Dalam Kandang Penggembalaan, Tidak Ada yang Mustahil bagi Tuhan ( NN, Malang )

Saya mau bersaksi tentang pertolongan Tuhan atas semua masalah saya yang mustahil. Pada bulan November 2018, suami saya tidak mendapat perpanjangan kontrak kerja, sehingga suami saya tidak ada gaji lagi. Selama ini, gaji yang sedikit itu sangat pas-pasan untuk kebutuhan hidup keluarga saya. Saya tidak bisa berpikir, bagaimana saya harus hidup, membayar uang sekolah kedua anak saya, membayar rekening-rekening, dll. Secara pribadi saya juga tidak punya kepandaian atau keahlian apapun dan saya tidak tahu harus kerja apa. Saya merasa tidak mampu apa-apa. Saya hanya ingat Firman yang menyatakan bahwa dalam kandang penggembalaan sudah tercakup semua kebutuhan kita.

Pada bulan Desember 2018, saya harus melunasi uang sekolah anak saya supaya bisa ikut ujian akhir semester 1. Saya berdoa mohon Tuhan membuka jalan, dan Tuhan mendengar doa saya. Tuhan menyelesaikan semua tanggungan uang sekolah kedua anak saya sehingga mereka bisa mengikuti ujian dan menerima rapor.

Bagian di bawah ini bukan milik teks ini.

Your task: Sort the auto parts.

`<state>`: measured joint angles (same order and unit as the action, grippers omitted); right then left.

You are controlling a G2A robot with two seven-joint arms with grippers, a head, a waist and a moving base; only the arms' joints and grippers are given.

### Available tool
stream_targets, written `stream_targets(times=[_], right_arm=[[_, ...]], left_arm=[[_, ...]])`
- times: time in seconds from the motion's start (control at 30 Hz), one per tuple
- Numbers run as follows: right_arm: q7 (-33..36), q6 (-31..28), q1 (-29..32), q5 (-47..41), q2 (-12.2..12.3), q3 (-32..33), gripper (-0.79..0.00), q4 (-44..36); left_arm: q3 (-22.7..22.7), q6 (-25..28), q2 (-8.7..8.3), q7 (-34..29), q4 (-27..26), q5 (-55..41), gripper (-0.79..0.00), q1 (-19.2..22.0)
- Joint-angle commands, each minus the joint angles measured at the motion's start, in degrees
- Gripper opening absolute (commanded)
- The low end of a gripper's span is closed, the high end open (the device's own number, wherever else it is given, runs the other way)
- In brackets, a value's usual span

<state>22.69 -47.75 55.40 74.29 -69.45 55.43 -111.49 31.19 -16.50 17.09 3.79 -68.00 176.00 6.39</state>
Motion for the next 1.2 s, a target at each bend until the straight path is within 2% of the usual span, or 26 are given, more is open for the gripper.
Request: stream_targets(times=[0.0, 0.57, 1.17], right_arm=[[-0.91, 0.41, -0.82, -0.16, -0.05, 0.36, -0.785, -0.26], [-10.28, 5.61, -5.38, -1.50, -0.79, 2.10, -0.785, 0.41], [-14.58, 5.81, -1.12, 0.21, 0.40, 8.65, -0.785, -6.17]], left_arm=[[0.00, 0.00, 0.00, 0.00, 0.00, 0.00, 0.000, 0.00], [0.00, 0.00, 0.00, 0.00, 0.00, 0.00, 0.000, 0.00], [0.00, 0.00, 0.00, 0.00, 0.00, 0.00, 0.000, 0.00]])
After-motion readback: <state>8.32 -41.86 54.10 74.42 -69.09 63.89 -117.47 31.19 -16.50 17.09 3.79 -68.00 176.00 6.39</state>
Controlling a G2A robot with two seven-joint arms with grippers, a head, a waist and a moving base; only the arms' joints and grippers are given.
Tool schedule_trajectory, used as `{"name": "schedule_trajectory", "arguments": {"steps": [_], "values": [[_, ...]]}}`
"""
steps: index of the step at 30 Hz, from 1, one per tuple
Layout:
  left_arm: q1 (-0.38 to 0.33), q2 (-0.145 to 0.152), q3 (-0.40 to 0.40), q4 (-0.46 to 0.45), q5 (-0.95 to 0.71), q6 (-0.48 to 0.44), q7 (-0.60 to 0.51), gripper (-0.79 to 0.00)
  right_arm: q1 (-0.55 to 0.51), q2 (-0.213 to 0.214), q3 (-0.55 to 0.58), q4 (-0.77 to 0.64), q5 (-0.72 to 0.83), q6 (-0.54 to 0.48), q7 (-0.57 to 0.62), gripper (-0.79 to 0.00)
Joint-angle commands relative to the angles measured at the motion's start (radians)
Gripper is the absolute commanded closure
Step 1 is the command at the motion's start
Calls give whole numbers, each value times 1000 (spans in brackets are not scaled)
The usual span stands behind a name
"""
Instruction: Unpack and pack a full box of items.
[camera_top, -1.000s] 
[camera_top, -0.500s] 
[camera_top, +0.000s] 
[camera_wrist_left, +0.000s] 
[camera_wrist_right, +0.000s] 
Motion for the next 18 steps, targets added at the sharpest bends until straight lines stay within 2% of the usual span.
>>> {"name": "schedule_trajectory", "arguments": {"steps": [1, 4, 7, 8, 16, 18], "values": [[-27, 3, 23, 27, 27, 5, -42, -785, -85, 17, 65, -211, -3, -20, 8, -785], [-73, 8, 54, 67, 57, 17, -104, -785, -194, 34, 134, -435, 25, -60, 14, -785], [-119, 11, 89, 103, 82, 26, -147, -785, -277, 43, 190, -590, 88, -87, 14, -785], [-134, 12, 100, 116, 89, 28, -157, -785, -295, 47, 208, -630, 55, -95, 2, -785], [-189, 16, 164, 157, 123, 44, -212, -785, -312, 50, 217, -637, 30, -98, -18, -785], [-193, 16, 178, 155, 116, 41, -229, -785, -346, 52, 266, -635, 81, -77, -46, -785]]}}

Pada bulan Februari 2019, saya harus membayar kekurangan uang sewa (kontrak) rumah yang berakhir pada bulan April 2019. Saya berpikir, "Untuk makan saja, saya bertahan dengan apa adanya, uang sekolah anak juga saya tidak mampu membayar. Lalu dari mana saya harus membayar uang kontrakan rumah?" Saya hanya berdoa, menangis, dan mengeluh, di mana saya dan anak-anak harus tinggal? Tetapi, Tuhan mengingatkan dalam hati saya, kalau Tuhan sudah menyediakan kandang penggembalaan, saya bisa duduk dan mantap untuk mendengar Firman dengan berlimpah-limpah sampai puas, masakan rumah yang jasmani tidak bisa disediakan oleh Tuhan. Tuhan sungguh tidak menipu, tanpa saya meminta-minta pada manusia siapapun, Tuhan menyediakan dan menyelesaikan tagihan uang kontrakan rumah dalam beberapa hari saja. Saya benar-benar mengalami Firman yang sering saya dengar, bahwa Tuhan mampu menyelesaikan masalah yang mustahil, lebih mudah dari pada membalikkan telapak tangan.

Pada bulan Mei 2019, saya harus kembali membayar uang sekolah anak supaya mereka dapat ikut ujian akhir semester 2. Saya kembali memohon belas kasih Tuhan. Untuk merawat dan memelihara anak-anak saja saya tidak mampu, apalagi untuk menyekolahkan. Saya merasa gagal menjadi orang tua, tidak bisa memberi makan yang baik, apalagi untuk masa depan mereka. Saya juga harus membayar sewa rumah untuk tahun 2019-2020, dan saya diberi batas waktu hanya 4 hari, atau saya harus meninggalkan rumah kontrakan tersebut. Saya berusaha tetap tekun tergembala, hanya percaya dan mempercayakan diri sepenuh pada Tuhan. Saya tidak tahu apa yang harus saya perbuat, saya seperti menghadapi Laut Kolsom di depan dan Firaun yang mengejar dari belakang, sementara kanan dan kiri adalah padang gurun. Saya hanya mohon mujizat Tuhan. Tuhan bekerja dengan caraNya yang ajaib, Tuhan menyelesaikan masalah saya satu per satu. Uang kontrakan, Tuhan selesaikan. Uang sekolah kedua anak saya, Tuhan sediakan. Bahkan, uang daftar ulang juga Tuhan sediakan tepat pada waktuNya. Sungguh semuanya mustahil bagi saya, tapi bagi Tuhan tidak ada yang mustahil, bahkan Tuhan memberi bonus, saya bisa merenovasi rumah saya yang bocor dengan sangat baik.

Saya berjanji pada Tuhan, kalau saya bisa membayar daftar ulang sekolah anak, saya akan bersaksi. Sungguh saya merasa Tuhan mengasihi saya, memperhatikan saya, langkah hidup saya adalah langkah-langkah mujizat. Saya bersyukur bisa tergembala dalam tiga macam ibadah, saya bisa kuat menghadapi semua masalah saya. Semua hanya dari kemurahan Tuhan yang besar bagi saya. Semoga kesaksian ini bisa menjadi berkat. Amin.